Meta Platforms (META) stock slides as Reality Labs cuts loom and Zuckerberg rolls out “Meta Compute”

New York, Jan 13, 2026, 16:03 EST — After-hours

  • Meta shares dropped 1.8% Tuesday, slipping to an intraday low of $624.24
  • According to a report, Meta plans to slash roughly 10% of staff in its Reality Labs division
  • Zuckerberg unveiled “Meta Compute” amid Meta’s drive to expand its AI infrastructure by multiple gigawatts

Shares of Meta Platforms dropped 1.8% on Tuesday following news of planned job cuts within its Reality Labs unit and increased investment in AI infrastructure. The stock last traded at $630.70, after hitting a low of $624.24 earlier in the day.

Timing is crucial as investors question how much Big Tech must invest in data centers and power deals to support large AI models. Meta aims to prove its advertising engine can fund that expansion without triggering another profit forecast revision.

Reality Labs tells a different story. Cutting metaverse losses might calm some investors, yet it also highlights just how much the company has strayed from its initial bet on virtual worlds.

The New York Times says Meta is set to slash about 10% of its 15,000-strong Reality Labs workforce, with an announcement possibly coming as early as Tuesday. The layoffs are expected to hit hardest in teams focused on virtual-reality headsets and virtual social networks. Meta hasn’t yet responded to Reuters’ request for comment. According to Reuters, the division has burned through over $60 billion since 2020. CTO Andrew Bosworth has scheduled an in-person meeting for Wednesday.

Zuckerberg announced to employees and investors that he’s centralizing the company’s AI infrastructure under a new top-level initiative called “Meta Compute,” which will manage data centers and key supplier deals. On Threads, he revealed Meta’s plan to build “tens of gigawatts this decade, and hundreds of gigawatts or more over time.” The effort is co-led by infrastructure chief Santosh Janardhan and Daniel Gross. Reuters reported that Meta has inked 20-year power purchase agreements with three Vistra nuclear plants and is supporting projects involving small modular reactors. After the lukewarm reception to its Llama 4 model, Meta is planning capital spending of up to $72 billion in 2025, focusing on equipment and long-term assets like data centers. Reuters

Meta on Monday introduced Dina Powell McCormick as its new president and vice chairman. The company, in a post, highlighted Powell McCormick’s role in shaping strategy and advancing its frontier AI initiatives, along with the infrastructure to back them. She previously served on Meta’s board.

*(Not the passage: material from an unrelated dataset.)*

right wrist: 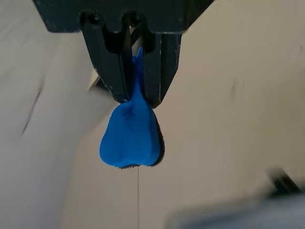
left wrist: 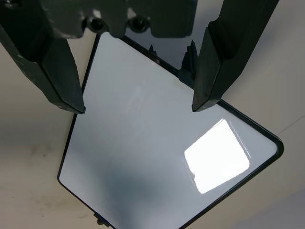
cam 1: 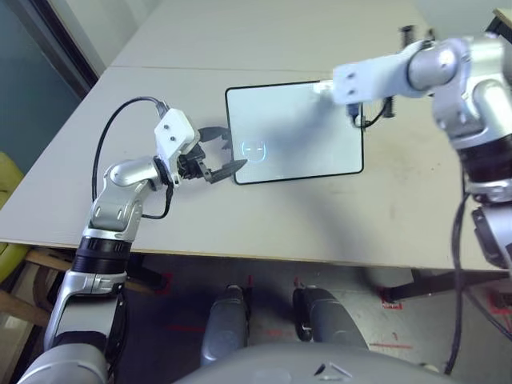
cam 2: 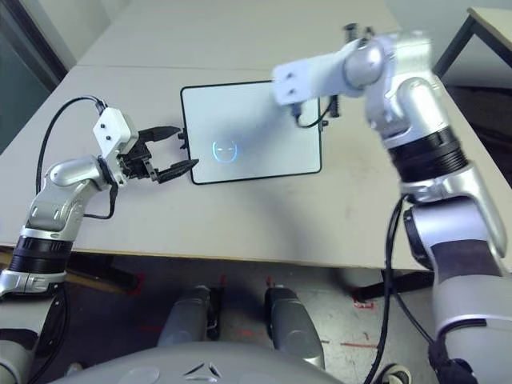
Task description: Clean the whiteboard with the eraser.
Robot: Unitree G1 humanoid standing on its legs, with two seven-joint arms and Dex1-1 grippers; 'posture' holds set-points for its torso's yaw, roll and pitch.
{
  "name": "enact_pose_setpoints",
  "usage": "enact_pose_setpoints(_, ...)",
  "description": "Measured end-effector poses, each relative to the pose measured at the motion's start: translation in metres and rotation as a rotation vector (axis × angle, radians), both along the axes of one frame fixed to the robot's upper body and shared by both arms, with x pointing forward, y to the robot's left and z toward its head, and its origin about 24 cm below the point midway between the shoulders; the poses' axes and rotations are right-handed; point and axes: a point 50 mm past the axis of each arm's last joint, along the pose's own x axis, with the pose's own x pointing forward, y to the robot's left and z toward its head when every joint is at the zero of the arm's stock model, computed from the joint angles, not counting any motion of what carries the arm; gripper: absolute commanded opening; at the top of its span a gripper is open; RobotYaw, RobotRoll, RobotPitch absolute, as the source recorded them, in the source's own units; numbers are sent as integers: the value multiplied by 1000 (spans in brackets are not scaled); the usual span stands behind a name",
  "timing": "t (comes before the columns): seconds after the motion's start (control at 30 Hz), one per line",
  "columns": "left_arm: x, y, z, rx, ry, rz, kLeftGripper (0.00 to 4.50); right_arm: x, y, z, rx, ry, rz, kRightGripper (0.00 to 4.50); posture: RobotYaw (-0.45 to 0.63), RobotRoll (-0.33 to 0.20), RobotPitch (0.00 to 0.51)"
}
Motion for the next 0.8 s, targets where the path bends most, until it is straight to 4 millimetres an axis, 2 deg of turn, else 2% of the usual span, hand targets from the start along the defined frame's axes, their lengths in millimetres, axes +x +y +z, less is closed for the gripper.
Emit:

But the pivot carries risks: investors still don’t have concrete figures on how fast Meta’s power and data-center expansion will ramp up, and heavy spending could pinch free cash flow if ad growth slows. Powell McCormick’s hire raised eyebrows too, since her husband, U.S. Senator David McCormick, leads a Senate subcommittee on energy policy. Sacha Haworth, executive director of Tech Oversight Project, told Reuters the senator “should recuse himself from every vote or committee action that involves Meta’s business.” Reuters

Separately, a U.S. securities filing revealed that Chief Operating Officer Javier Olivan submitted a Form 144, signaling his intent to sell 517 Class A shares worth roughly $337,601 via Charles Schwab. The filing noted the sale would occur under a Rule 10b5‑1 plan, a prearranged trading strategy that schedules sales ahead of time.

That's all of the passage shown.